Open Dan-JoeLopez opened 7 years ago
I've just tested and found that I get the same behavior when using remote-exec
to run the script as a file on the instance.
data "template_file" "provision" {
template = "${file("${path.module}/templates/provision.bat.tpl")}"
vars {
chef_ver = "${ var.chef_client_version }"
cookbook = "${ var.cookbook }"
recipe = "${ var.recipe }"
}
}
resource "null_resource" "prep_script" {
count = "${ var.server_count }"
depends_on = ["openstack_compute_floatingip_associate_v2.attach_corp_ip"]
connection {
host = "${element(openstack_networking_floatingip_v2.get_corp_ip.*.address, count.index)}"
type = "winrm"
user = "chef"
password = "${ var.chef_pass }"
insecure = true
}
provisioner "file" {
content = "${ data.template_file.provision.rendered }"
destination = "c:\\chef\\repo\\provision.bat"
}
}
resource "null_resource" "Prepare_Chef" {
count = "${ var.server_count }"
depends_on = ["null_resource.prep_script"]
connection {
host = "${element(openstack_networking_floatingip_v2.get_corp_ip.*.address, count.index)}"
type = "winrm"
user = "chef"
password = "${ var.chef_pass }"
insecure = true
}
provisioner "remote-exec" {
inline = [
"c:\\chef\\repo\\provision.bat"
]
}
}
I'm seeing this as well, not only on windows but with linux as well.
resource "aws_instance" "linux" {
security_groups = ["${aws_security_group.jenkins_linux.name}"]
ami = "${var.linux_ami}"
instance_type = "${var.linux_type}"
associate_public_ip_address = true
key_name = "victor-ssh-key"
count = "${var.linux_count}"
connection {
type = "ssh"
user = "ubuntu"
}
provisioner "file" {
content = "${data.template_file.jenkins_worker_service.rendered}"
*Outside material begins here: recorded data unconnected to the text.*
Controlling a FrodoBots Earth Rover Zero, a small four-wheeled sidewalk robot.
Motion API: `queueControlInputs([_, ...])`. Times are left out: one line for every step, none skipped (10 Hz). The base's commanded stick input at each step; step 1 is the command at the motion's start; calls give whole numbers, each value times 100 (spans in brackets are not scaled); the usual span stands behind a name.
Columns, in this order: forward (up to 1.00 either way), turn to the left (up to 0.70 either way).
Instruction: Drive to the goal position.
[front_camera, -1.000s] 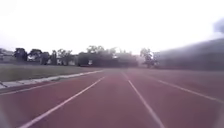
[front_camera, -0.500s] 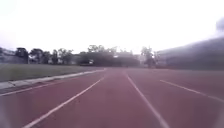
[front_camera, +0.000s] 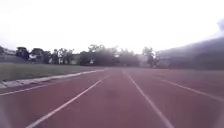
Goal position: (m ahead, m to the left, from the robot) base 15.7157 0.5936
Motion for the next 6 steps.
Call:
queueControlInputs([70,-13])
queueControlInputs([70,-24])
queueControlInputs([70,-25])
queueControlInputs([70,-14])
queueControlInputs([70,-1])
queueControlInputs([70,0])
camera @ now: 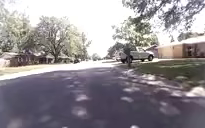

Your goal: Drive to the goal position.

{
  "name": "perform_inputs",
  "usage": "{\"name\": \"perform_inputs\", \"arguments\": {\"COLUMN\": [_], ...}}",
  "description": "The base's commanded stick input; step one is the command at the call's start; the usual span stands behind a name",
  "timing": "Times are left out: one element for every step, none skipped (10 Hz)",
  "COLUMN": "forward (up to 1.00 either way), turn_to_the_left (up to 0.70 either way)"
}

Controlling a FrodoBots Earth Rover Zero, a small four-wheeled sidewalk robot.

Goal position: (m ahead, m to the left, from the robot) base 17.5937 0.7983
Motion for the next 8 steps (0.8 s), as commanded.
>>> {"name": "perform_inputs", "arguments": {"forward": [0.5,0.5,0.5,0.5,0.5,0.5,0.5,0.5], "turn_to_the_left": [0.0,0.0,0.0,0.0,0.0,0.0,0.0,0.0]}}
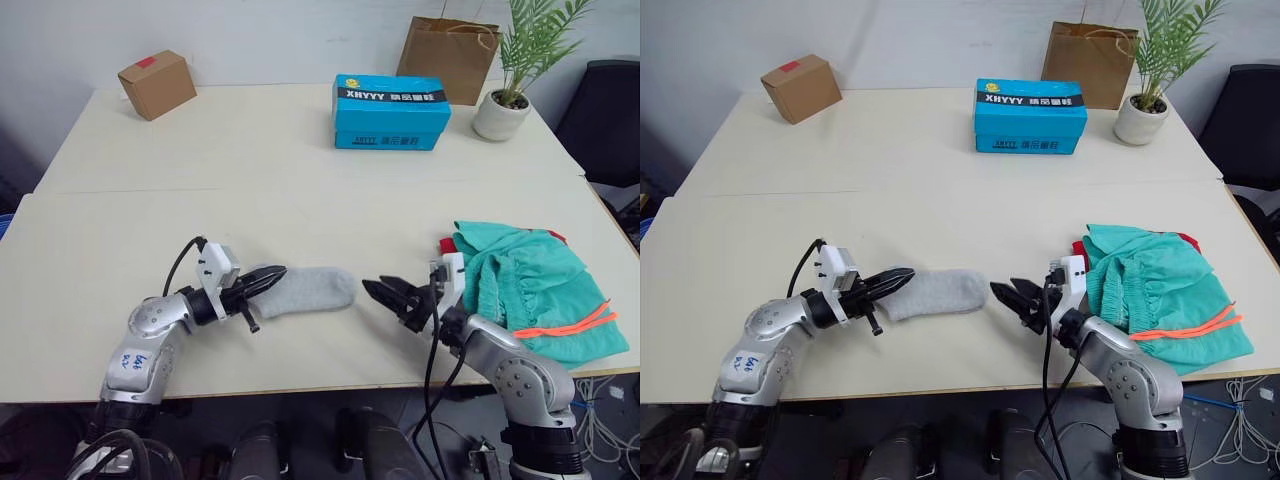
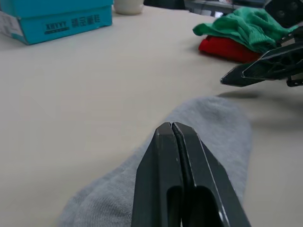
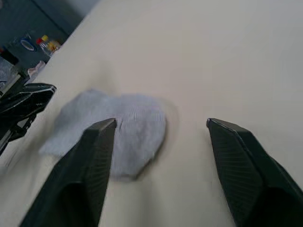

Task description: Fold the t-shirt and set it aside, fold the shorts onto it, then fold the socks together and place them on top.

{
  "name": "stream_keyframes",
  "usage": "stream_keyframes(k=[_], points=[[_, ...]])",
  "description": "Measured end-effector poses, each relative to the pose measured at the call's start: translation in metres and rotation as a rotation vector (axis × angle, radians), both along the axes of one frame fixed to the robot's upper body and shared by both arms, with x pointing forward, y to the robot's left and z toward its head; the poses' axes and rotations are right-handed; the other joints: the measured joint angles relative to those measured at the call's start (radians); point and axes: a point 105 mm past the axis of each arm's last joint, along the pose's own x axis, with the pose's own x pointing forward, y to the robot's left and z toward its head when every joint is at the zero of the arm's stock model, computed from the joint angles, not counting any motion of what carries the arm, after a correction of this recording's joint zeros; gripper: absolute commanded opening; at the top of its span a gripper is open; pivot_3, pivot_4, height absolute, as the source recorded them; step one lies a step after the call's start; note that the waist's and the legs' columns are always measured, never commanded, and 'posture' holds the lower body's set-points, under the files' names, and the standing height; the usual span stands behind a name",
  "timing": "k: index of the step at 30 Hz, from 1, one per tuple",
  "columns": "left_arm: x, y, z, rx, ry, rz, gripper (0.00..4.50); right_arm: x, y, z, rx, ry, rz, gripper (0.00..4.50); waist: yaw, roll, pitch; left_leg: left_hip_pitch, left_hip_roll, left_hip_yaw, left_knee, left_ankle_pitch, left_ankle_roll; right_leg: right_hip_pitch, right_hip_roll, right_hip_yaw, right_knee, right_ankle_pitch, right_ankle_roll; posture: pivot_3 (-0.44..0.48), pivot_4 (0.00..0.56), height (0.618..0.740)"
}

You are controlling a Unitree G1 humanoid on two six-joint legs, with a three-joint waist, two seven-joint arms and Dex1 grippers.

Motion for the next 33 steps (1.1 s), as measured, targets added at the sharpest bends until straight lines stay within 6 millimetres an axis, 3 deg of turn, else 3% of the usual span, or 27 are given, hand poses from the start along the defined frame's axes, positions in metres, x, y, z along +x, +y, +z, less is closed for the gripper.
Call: stream_keyframes(k=[1, 5, 11, 14, 21, 25, 28, 33], points=[[0.003, 0.006, -0.003, 0.031, 0.016, -0.006, 0.00, -0.003, 0.005, 0.002, 0.046, 0.040, 0.006, 4.45, -0.001, 0.000, 0.000, 0.000, 0.001, 0.000, 0.000, 0.000, 0.000, -0.001, 0.001, 0.000, 0.000, 0.000, 0.000, 0.000, 0.150, 0.740], [0.011, 0.010, -0.009, 0.090, 0.029, -0.054, 0.00, -0.010, 0.020, 0.004, 0.107, 0.168, 0.044, 4.49, 0.000, -0.001, -0.001, 0.000, 0.001, 0.000, -0.001, 0.000, -0.001, -0.001, 0.001, 0.000, 0.000, 0.000, -0.001, 0.000, 0.150, 0.740], [0.016, 0.005, -0.022, 0.093, 0.042, -0.118, 0.00, 0.000, 0.042, 0.008, 0.142, 0.229, 0.050, 4.49, -0.015, -0.003, -0.002, 0.000, 0.002, 0.001, -0.001, 0.001, -0.002, -0.001, 0.002, 0.000, 0.001, 0.000, -0.001, 0.000, 0.150, 0.740], [0.019, 0.004, -0.027, 0.078, 0.043, -0.116, 0.00, 0.005, 0.055, 0.008, 0.162, 0.251, 0.081, 3.89, -0.026, -0.003, -0.002, 0.000, 0.002, 0.001, -0.001, 0.001, -0.002, 0.000, 0.002, 0.000, 0.001, 0.000, -0.001, 0.000, 0.150, 0.740], [0.026, 0.000, -0.027, 0.067, 0.009, -0.111, 0.00, 0.010, 0.069, -0.003, 0.169, 0.312, 0.104, 1.43, -0.023, -0.003, -0.002, 0.000, 0.002, 0.001, -0.001, 0.002, -0.003, -0.001, 0.002, 0.000, 0.002, -0.001, -0.001, 0.000, 0.150, 0.740], [0.027, -0.001, -0.029, 0.059, -0.002, -0.106, 0.00, 0.009, 0.068, 0.005, 0.155, 0.269, 0.120, 0.12, -0.022, -0.003, -0.002, 0.002, 0.002, 0.000, -0.001, 0.002, -0.002, 0.002, 0.001, 0.000, 0.001, -0.001, -0.001, 0.000, 0.150, 0.740], [0.027, -0.006, -0.029, 0.042, -0.006, -0.116, 0.00, 0.010, 0.057, 0.007, 0.120, 0.251, 0.102, 0.02, -0.016, -0.003, -0.002, 0.002, 0.001, 0.000, -0.001, 0.001, -0.001, 0.002, 0.001, 0.000, 0.000, 0.000, 0.000, 0.000, 0.150, 0.740], [0.026, -0.040, -0.029, -0.060, 0.021, -0.177, 0.00, 0.014, 0.001, 0.009, -0.030, 0.212, -0.011, 0.02, 0.012, -0.002, -0.002, -0.001, -0.003, 0.000, 0.001, 0.000, 0.002, 0.003, -0.003, 0.000, -0.003, 0.000, 0.004, 0.000, 0.150, 0.740]])
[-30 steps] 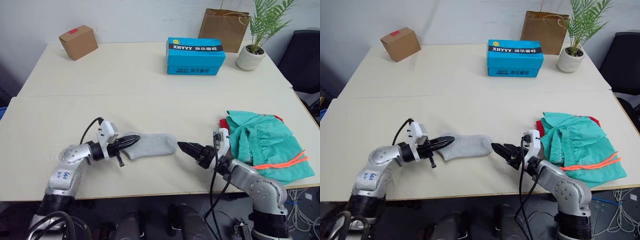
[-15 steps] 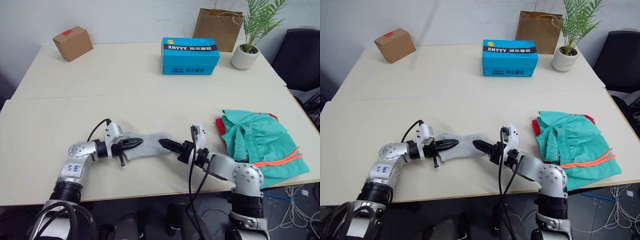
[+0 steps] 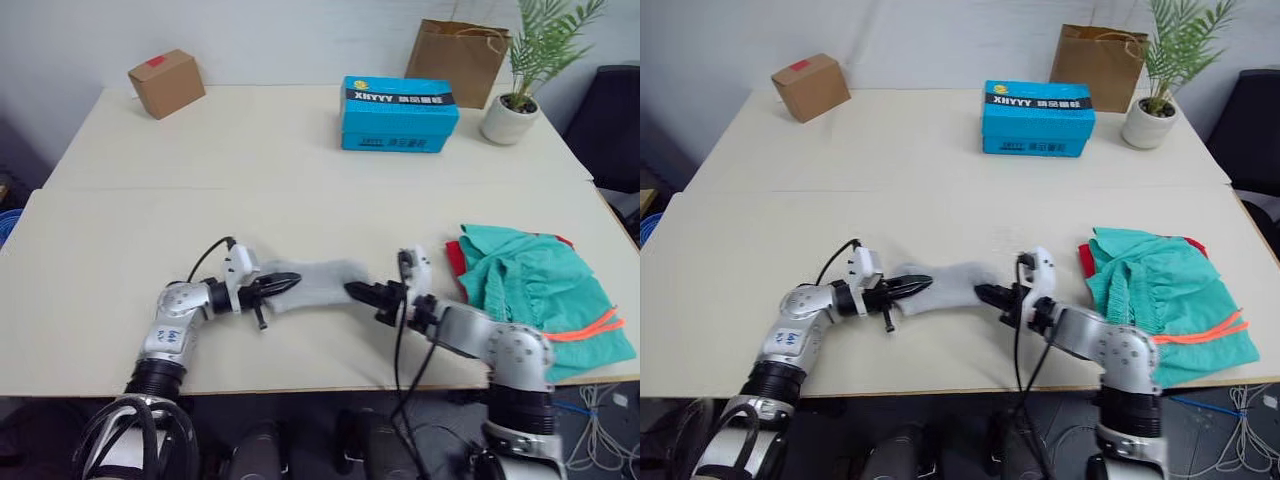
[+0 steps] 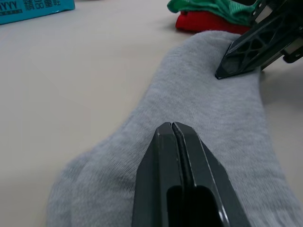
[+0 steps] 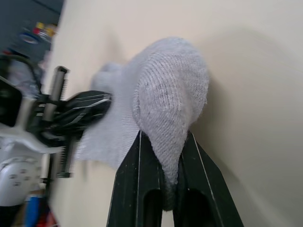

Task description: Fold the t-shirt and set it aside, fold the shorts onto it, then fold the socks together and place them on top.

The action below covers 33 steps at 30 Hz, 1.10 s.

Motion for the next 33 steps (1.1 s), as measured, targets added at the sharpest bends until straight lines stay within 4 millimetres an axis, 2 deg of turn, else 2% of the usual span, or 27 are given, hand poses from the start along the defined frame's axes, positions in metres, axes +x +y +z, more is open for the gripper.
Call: stream_keyframes(k=[3, 7, 10, 14, 21, 24, 28, 33], points=[[0.000, -0.018, 0.000, -0.014, -0.002, -0.031, 0.00, 0.003, -0.016, 0.005, -0.037, -0.020, -0.035, 0.02, -0.005, 0.000, 0.000, 0.000, 0.000, 0.000, 0.000, -0.003, 0.004, 0.001, 0.000, 0.000, -0.002, 0.001, 0.002, 0.000, 0.150, 0.740], [0.003, -0.029, 0.000, 0.005, -0.015, -0.044, 0.00, 0.005, -0.022, 0.009, -0.075, -0.030, -0.037, 0.02, -0.010, 0.000, 0.000, 0.000, 0.001, 0.000, -0.001, -0.002, 0.003, 0.000, 0.002, 0.000, -0.002, 0.001, 0.002, 0.000, 0.150, 0.740], [0.007, -0.032, 0.000, 0.036, -0.028, -0.040, 0.00, 0.009, -0.018, 0.020, -0.094, -0.063, -0.018, 0.02, -0.010, 0.000, 0.000, 0.001, 0.001, 0.000, -0.001, -0.002, 0.003, 0.001, 0.002, 0.000, -0.001, 0.001, 0.002, 0.000, 0.150, 0.740], [0.009, -0.031, 0.000, 0.073, -0.037, -0.034, 0.00, 0.008, 0.004, 0.027, -0.126, -0.090, 0.033, 0.02, -0.011, 0.000, 0.000, 0.000, 0.001, 0.000, -0.001, -0.001, 0.002, 0.000, 0.002, 0.000, -0.001, 0.001, 0.002, 0.000, 0.150, 0.740], [0.017, -0.009, -0.001, 0.107, -0.028, 0.043, 0.00, 0.003, 0.040, 0.028, -0.129, -0.090, 0.103, 0.02, -0.014, 0.000, 0.000, 0.001, 0.002, 0.000, -0.001, -0.001, 0.002, 0.000, 0.002, 0.000, 0.000, 0.001, 0.001, 0.000, 0.150, 0.740], [0.018, -0.007, -0.002, 0.106, -0.024, 0.059, 0.00, 0.002, 0.056, 0.033, -0.113, -0.106, 0.136, 0.02, -0.014, 0.000, 0.000, 0.001, 0.002, 0.000, -0.001, -0.001, 0.002, 0.000, 0.002, 0.000, 0.000, 0.001, 0.001, 0.000, 0.150, 0.740], [0.019, -0.006, -0.002, 0.107, -0.023, 0.066, 0.00, 0.003, 0.065, 0.029, -0.104, -0.093, 0.145, 0.02, -0.014, 0.000, 0.000, 0.001, 0.002, 0.000, -0.001, -0.001, 0.002, 0.000, 0.002, 0.000, 0.000, 0.001, 0.001, 0.000, 0.150, 0.740], [0.015, 0.005, 0.000, 0.141, -0.038, 0.088, 0.00, 0.002, 0.076, 0.030, -0.067, -0.085, 0.157, 0.02, -0.028, 0.000, 0.000, 0.001, 0.003, 0.000, -0.002, -0.001, 0.000, 0.000, 0.003, 0.000, 0.001, 0.000, 0.000, 0.000, 0.150, 0.740]])
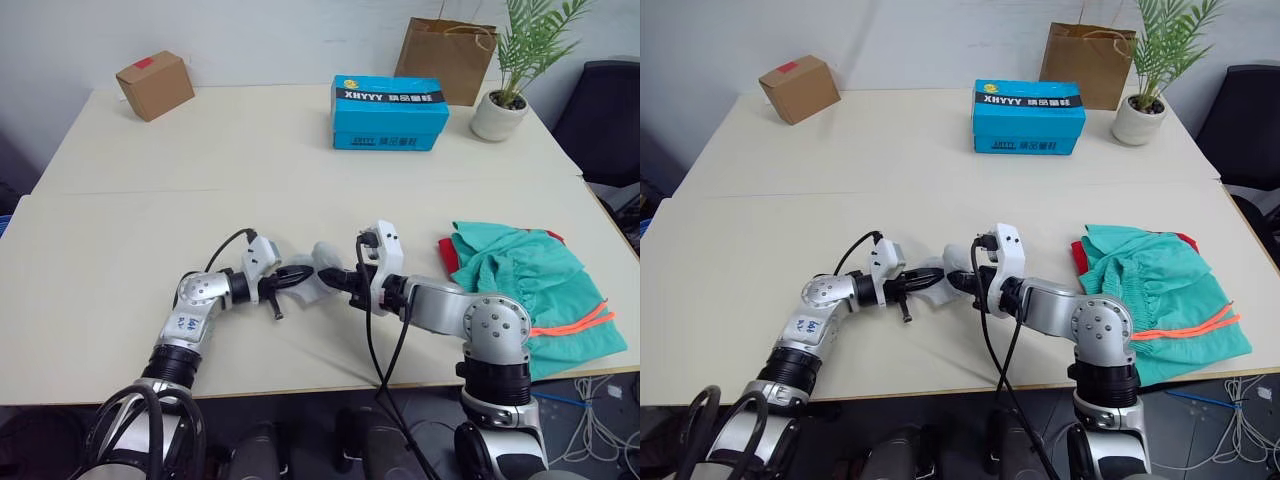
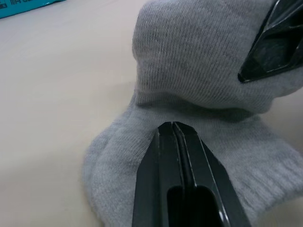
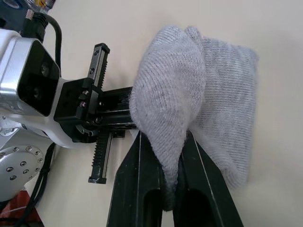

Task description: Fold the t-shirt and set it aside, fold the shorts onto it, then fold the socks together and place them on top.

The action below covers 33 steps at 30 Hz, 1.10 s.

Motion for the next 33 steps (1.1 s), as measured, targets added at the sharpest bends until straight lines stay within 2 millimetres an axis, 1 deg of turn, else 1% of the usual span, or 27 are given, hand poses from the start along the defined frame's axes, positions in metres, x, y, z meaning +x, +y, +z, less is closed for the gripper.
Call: stream_keyframes(k=[4, 8, 11, 17, 19, 24, 28, 30, 33], points=[[-0.005, 0.009, 0.000, -0.017, 0.017, 0.033, 0.00, -0.001, 0.007, 0.000, 0.000, -0.006, 0.025, 0.02, -0.009, 0.000, 0.000, 0.000, 0.000, 0.000, 0.000, 0.000, 0.000, 0.000, 0.000, 0.000, 0.000, 0.000, 0.000, 0.000, 0.150, 0.740], [-0.007, 0.013, 0.000, -0.044, 0.035, 0.066, 0.00, -0.003, 0.015, 0.001, 0.032, -0.001, 0.050, 0.02, -0.010, 0.000, 0.000, 0.000, 0.000, 0.000, 0.000, 0.000, 0.000, -0.001, 0.000, 0.000, 0.000, 0.000, 0.000, 0.000, 0.150, 0.740], [-0.009, 0.016, -0.001, -0.058, 0.043, 0.089, 0.00, -0.007, 0.020, -0.001, 0.016, -0.001, 0.085, 0.02, -0.010, 0.000, 0.000, 0.000, 0.000, 0.000, 0.000, 0.000, -0.001, -0.001, 0.000, 0.000, 0.000, 0.000, 0.000, 0.000, 0.150, 0.740], [-0.012, 0.037, -0.002, -0.080, 0.047, 0.165, 0.00, -0.012, 0.020, -0.008, -0.024, -0.011, 0.129, 0.02, -0.010, 0.000, 0.000, 0.000, 0.000, 0.000, -0.001, 0.000, -0.001, -0.001, 0.000, 0.000, 0.000, 0.000, 0.000, 0.000, 0.150, 0.740], [-0.012, 0.040, -0.002, -0.082, 0.048, 0.175, 0.00, -0.012, 0.021, -0.009, -0.029, -0.017, 0.136, 0.02, -0.009, 0.000, 0.000, 0.000, 0.000, 0.000, -0.001, 0.000, -0.001, -0.001, 0.000, 0.000, 0.000, 0.000, 0.000, 0.000, 0.150, 0.740], [-0.011, 0.043, 0.000, -0.099, 0.046, 0.195, 0.00, -0.015, 0.030, -0.013, -0.043, -0.024, 0.166, 0.02, -0.010, 0.000, 0.000, -0.001, 0.001, 0.000, -0.001, 0.000, -0.001, -0.002, 0.000, 0.000, 0.000, 0.000, 0.000, 0.000, 0.150, 0.740], [-0.011, 0.044, 0.000, -0.099, 0.043, 0.197, 0.00, -0.011, 0.035, -0.017, -0.047, -0.021, 0.160, 0.02, -0.010, 0.000, 0.000, -0.001, 0.000, 0.000, -0.001, 0.000, -0.001, -0.003, 0.000, 0.000, 0.000, 0.000, 0.000, 0.000, 0.150, 0.740], [-0.011, 0.044, -0.001, -0.098, 0.041, 0.197, 0.00, -0.007, 0.038, -0.016, -0.037, -0.024, 0.146, 0.02, -0.010, 0.000, 0.000, -0.001, 0.000, 0.001, -0.001, 0.000, -0.001, -0.003, 0.000, 0.000, 0.000, 0.000, 0.000, 0.000, 0.150, 0.740], [-0.012, 0.044, -0.001, -0.097, 0.038, 0.196, 0.00, -0.003, 0.043, -0.008, 0.015, -0.033, 0.128, 0.02, -0.010, 0.000, 0.000, -0.002, 0.001, 0.001, -0.001, 0.000, -0.002, -0.004, 0.000, 0.000, 0.000, 0.000, -0.001, 0.000, 0.150, 0.740]])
destination = "/tmp/swarm.service"
}
provisioner "remote-exec" {
inline = [
"sudo apt update",
"sudo apt install --yes wget htop default-jre",
# TODO should be copied over instead of downloaded
"cd /tmp && wget https://repo.jenkins-ci.org/releases/org/jenkins-ci/plugins/swarm-client/${var.swarm_version}/swarm-client-${var.swarm_version}.jar",
"sudo mv /tmp/swarm.service /etc/systemd/system/swarm.service",
"sudo systemctl start swarm",
]
}
}
With this, the remote-exec provisioner doesn't execute the two last steps but instead exists successfull (???) after the wget.
Debug output:
aws_instance.linux (remote-exec): --2017-10-31 18:36:14-- https://repo.jenkins-ci.org/releases/org/jenkins-ci/plugins/swarm-client/3.6/swarm-client-3.6.jar
aws_instance.linux (remote-exec): Resolving repo.jenkins-ci.org (repo.jenkins-ci.org)... 130.211.20.35
aws_instance.linux (remote-exec): Connecting to repo.jenkins-ci.org (repo.jenkins-ci.org)|130.211.20.35|:443... connected.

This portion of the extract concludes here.